PROBLEM:
Verbatim output, no pictures: the lines from the beginning of the material through the line with "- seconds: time", both ends kept.
----------
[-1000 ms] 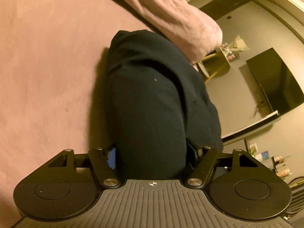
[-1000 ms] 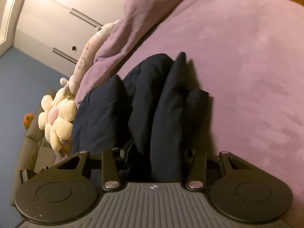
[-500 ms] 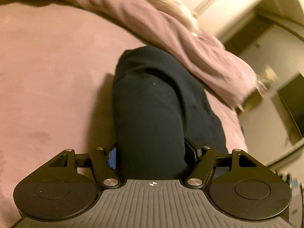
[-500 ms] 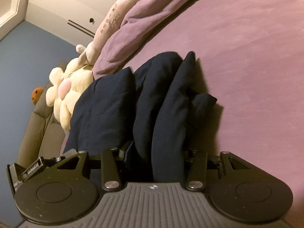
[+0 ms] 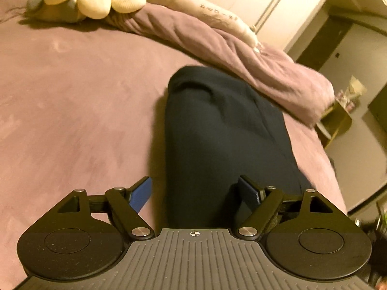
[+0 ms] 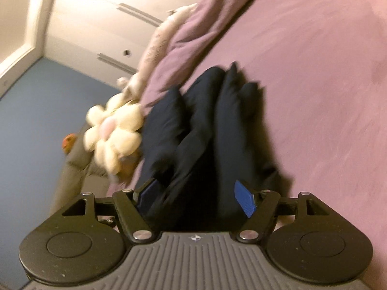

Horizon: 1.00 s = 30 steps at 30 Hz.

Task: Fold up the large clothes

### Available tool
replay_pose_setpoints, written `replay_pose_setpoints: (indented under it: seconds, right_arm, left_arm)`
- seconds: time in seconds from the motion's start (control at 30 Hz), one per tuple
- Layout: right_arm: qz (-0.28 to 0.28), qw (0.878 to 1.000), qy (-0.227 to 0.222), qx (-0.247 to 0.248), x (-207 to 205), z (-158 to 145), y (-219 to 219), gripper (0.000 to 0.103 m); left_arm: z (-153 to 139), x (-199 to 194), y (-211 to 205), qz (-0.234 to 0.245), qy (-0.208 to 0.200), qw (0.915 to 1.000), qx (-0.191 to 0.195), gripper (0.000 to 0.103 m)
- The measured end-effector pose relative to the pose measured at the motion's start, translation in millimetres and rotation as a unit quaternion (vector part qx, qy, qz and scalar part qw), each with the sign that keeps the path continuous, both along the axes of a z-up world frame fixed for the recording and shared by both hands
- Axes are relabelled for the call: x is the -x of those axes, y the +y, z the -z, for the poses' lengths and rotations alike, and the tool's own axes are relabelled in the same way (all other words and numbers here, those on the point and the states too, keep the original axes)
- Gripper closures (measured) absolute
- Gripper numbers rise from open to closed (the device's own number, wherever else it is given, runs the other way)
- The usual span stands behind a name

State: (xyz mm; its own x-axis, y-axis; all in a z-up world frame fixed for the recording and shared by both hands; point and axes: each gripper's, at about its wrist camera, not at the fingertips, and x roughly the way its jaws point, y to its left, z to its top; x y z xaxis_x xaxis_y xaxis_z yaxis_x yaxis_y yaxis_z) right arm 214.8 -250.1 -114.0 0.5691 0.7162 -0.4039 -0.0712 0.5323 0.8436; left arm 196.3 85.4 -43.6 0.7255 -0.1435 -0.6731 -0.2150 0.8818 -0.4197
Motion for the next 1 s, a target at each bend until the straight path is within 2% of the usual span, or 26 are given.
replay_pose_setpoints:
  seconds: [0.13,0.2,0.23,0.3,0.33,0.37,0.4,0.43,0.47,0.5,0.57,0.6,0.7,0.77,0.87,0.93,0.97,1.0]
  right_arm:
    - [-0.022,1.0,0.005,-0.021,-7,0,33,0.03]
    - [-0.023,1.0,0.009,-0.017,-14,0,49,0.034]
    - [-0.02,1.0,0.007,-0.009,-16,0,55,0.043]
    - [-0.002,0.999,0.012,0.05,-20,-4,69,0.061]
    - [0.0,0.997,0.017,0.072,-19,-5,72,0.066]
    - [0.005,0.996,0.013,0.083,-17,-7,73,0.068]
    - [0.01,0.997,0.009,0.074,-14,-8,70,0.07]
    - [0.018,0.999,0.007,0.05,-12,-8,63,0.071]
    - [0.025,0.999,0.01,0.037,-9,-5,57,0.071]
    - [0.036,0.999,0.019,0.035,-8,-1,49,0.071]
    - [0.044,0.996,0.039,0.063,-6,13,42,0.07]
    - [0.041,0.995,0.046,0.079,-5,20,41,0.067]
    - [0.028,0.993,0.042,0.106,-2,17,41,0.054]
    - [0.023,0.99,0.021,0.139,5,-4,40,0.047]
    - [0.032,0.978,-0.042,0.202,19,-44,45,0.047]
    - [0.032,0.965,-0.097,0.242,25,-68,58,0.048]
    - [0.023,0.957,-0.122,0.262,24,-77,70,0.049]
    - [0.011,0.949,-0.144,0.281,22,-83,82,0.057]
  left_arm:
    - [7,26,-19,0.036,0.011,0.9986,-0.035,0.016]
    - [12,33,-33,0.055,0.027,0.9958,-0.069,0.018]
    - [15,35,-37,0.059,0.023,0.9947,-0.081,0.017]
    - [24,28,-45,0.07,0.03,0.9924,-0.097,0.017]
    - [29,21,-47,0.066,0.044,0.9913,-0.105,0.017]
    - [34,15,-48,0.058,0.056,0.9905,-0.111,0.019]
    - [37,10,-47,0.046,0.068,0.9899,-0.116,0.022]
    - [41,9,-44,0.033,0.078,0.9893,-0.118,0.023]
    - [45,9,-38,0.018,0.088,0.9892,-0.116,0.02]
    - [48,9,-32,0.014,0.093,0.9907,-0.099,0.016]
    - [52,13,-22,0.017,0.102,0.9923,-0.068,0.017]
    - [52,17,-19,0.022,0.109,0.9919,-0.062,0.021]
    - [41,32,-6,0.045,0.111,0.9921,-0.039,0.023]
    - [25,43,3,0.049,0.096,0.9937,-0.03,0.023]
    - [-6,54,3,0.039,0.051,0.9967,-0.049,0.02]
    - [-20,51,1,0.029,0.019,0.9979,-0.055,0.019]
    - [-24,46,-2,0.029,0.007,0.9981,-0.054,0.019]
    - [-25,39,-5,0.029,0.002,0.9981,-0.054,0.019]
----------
OUTPUT OF THE EXERCISE:
[-1000 ms] 
[-1000 ms] 
[-500 ms] 
[-500 ms] 
[+0 ms] 
[+0 ms] 

Horizon: 1.00 s = 30 steps at 30 Hz.

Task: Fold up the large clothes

### Available tool
replay_pose_setpoints, written `replay_pose_setpoints: (indented under it: seconds, right_arm, left_arm)`
- seconds: time in seconds from the motion's start (control at 30 Hz), one per tuple

This output has come to an end.